> Work required
Word for word, restate all of the entries.

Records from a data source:
+-------+

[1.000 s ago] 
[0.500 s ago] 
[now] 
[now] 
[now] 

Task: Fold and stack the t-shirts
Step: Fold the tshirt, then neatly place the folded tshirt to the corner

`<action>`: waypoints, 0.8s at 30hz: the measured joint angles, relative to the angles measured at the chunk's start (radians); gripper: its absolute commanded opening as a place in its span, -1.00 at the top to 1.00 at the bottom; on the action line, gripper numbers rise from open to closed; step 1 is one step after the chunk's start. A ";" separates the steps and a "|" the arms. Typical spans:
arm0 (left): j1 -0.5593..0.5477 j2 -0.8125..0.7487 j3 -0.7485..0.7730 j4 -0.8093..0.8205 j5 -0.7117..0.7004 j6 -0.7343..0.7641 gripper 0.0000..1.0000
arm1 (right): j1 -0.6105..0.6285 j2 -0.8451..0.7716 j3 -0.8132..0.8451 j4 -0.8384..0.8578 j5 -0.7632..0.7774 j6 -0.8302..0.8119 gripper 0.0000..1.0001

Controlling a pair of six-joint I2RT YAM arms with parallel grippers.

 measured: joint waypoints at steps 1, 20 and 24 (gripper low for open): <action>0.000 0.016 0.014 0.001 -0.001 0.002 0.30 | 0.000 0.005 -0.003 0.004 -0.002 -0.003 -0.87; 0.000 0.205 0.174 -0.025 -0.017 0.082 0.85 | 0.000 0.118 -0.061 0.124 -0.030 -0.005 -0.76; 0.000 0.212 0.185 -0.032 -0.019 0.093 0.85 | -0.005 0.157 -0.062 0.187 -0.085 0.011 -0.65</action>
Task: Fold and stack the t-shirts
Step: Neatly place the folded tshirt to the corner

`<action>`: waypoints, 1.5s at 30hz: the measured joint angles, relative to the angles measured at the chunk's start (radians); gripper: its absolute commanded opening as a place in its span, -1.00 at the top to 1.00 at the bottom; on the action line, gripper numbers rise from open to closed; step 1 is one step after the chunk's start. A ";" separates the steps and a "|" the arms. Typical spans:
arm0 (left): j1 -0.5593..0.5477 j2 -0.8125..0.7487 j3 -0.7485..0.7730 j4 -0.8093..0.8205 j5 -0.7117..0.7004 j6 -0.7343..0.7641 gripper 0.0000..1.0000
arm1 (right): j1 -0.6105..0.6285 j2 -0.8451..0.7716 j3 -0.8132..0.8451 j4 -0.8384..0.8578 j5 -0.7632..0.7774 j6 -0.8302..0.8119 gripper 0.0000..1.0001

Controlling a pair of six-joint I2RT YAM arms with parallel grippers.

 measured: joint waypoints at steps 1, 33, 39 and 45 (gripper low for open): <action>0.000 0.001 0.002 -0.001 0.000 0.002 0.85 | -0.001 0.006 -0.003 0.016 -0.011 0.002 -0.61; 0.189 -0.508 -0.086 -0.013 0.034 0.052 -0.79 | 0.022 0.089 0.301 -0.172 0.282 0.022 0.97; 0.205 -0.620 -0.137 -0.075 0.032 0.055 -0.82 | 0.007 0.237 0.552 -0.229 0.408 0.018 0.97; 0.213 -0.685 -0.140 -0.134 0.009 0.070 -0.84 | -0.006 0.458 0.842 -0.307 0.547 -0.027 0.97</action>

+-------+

> Response
[1.000 s ago] 
[0.500 s ago] 
[now] 
[now] 
[now] 

Task: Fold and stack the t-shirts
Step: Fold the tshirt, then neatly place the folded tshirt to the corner

`<action>`: waypoints, 0.8s at 30hz: the measured joint angles, relative to the angles measured at the chunk's start (radians); gripper: its absolute commanded opening as a place in its span, -1.00 at the top to 1.00 at the bottom; on the action line, gripper numbers rise from open to closed; step 1 is one step after the chunk's start. A ";" separates the steps and a "|" the arms. Typical spans:
arm0 (left): j1 -0.5593..0.5477 j2 -0.8125..0.7487 j3 -0.7485..0.7730 j4 -0.8093..0.8205 j5 -0.7117..0.7004 j6 -0.7343..0.7641 gripper 0.0000..1.0000
arm1 (right): j1 -0.6105..0.6285 j2 -0.8451..0.7716 j3 -0.8132..0.8451 j4 -0.8384..0.8578 j5 -0.7632..0.7774 j6 -0.8302..0.8119 gripper 0.0000..1.0001

Controlling a pair of six-joint I2RT YAM arms with parallel grippers.

 measured: joint waypoints at steps 1, 20 and 24 (gripper low for open): <action>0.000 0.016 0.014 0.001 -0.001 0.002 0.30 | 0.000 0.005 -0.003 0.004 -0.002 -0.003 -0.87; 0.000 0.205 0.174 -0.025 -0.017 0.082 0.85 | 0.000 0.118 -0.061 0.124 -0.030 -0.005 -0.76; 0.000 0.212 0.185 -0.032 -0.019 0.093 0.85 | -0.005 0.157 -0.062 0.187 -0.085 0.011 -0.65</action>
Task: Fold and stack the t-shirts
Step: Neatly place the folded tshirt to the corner

`<action>`: waypoints, 1.5s at 30hz: the measured joint angles, relative to the angles measured at the chunk's start (radians); gripper: its absolute commanded opening as a place in its span, -1.00 at the top to 1.00 at the bottom; on the action line, gripper numbers rise from open to closed; step 1 is one step after the chunk's start. A ";" separates the steps and a "|" the arms. Typical spans:
arm0 (left): j1 -0.5593..0.5477 j2 -0.8125..0.7487 j3 -0.7485..0.7730 j4 -0.8093..0.8205 j5 -0.7117..0.7004 j6 -0.7343..0.7641 gripper 0.0000..1.0000
arm1 (right): j1 -0.6105..0.6285 j2 -0.8451..0.7716 j3 -0.8132..0.8451 j4 -0.8384..0.8578 j5 -0.7632..0.7774 j6 -0.8302..0.8119 gripper 0.0000..1.0001

Controlling a pair of six-joint I2RT YAM arms with parallel grippers.

 measured: joint waypoints at steps 1, 33, 39 and 45 (gripper low for open): <action>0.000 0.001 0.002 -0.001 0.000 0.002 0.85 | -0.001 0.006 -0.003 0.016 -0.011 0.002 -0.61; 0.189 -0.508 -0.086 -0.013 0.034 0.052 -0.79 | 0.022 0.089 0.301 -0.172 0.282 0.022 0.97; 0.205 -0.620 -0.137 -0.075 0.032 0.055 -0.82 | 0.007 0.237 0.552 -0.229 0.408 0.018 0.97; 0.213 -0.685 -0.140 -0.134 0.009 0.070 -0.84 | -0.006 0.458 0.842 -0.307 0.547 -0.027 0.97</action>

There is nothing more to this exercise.